Élévation spirituelle
C’est probablement dans cette opération commune des deux dimensions du christianisme que se dévoile quelque peu la nature de l’ésotérisme chrétien vécu (je ne parle pas ici de son contenu et de son domaine intellectuel propres) : la vie ésotérique, dès lors qu’elle prétend être la vie des profondeurs (ou des hauteurs) de la tradition chrétienne commune, suppose l’accomplissement plénier des enseignements, des commandements, des observances et des dispositions qui s’adressent et s’imposent à l’ensemble des fidèles ; et, cet accomplissement réalisé, à supposer que cela soit encore effectivement possible, il ne peut être question de se dispenser de le continuer, car une vie qui se veut traditionnelle non seulement se doit de l’être dans toutes ses dimensions, mais encore ne peut faire l’impasse sur les réquisits de l’organisme (au sens plein du mot) qui a reçu d’institution divine les moyens de la dispensation du salut.
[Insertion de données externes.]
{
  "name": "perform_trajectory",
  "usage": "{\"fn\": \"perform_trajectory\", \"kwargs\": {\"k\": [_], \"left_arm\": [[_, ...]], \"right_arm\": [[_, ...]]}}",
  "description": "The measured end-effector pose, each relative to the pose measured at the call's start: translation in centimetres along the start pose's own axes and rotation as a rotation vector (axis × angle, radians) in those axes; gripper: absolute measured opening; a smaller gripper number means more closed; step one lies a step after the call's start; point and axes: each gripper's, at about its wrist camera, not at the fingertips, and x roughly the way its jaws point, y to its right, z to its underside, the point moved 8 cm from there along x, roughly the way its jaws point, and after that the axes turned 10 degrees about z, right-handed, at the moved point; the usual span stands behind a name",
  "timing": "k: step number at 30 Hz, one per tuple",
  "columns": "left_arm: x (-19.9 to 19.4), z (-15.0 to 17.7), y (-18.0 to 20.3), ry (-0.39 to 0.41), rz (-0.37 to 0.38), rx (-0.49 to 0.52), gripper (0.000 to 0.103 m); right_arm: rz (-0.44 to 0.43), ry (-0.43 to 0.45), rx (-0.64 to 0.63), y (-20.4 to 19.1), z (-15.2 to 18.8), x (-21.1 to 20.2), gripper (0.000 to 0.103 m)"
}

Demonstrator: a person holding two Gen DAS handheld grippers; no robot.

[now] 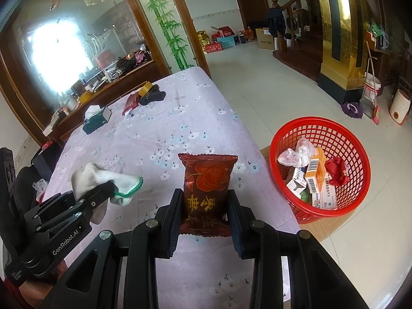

On comprend mieux alors pourquoi il est alors si difficile (voire parfois impossible) de clairement distinguer chez certaines personnalités accomplies ce qui serait de l’ordre de la spiritualité exotérique et ce qui serait de l’ordre d’un initiatique ésotérique, tant ces deux dimensions sont étroitement unies – sans doute est-ce même là , comme la simplicité des rites, le meilleur signe de l’élévation spirituelle ; et sans doute est-ce aussi l’indice que l’apparition de l’ésotérisme, comme catégorie dotée d’une relative autonomie, est au contraire un signe de descente et de dégradation. Peut-être était-ce d’ailleurs pour cela qu’un Charbonneau-Lassay, dont on sait la proximité de certains groupements initiatiques d’une parfaite et complète orthodoxie catholique, parla si peu d’ «ésotérisme» et d’ «ésotérique».
J.R.L. (OP)
Ésotérisme et christianisme. Ed. du Cerf. 366 pages.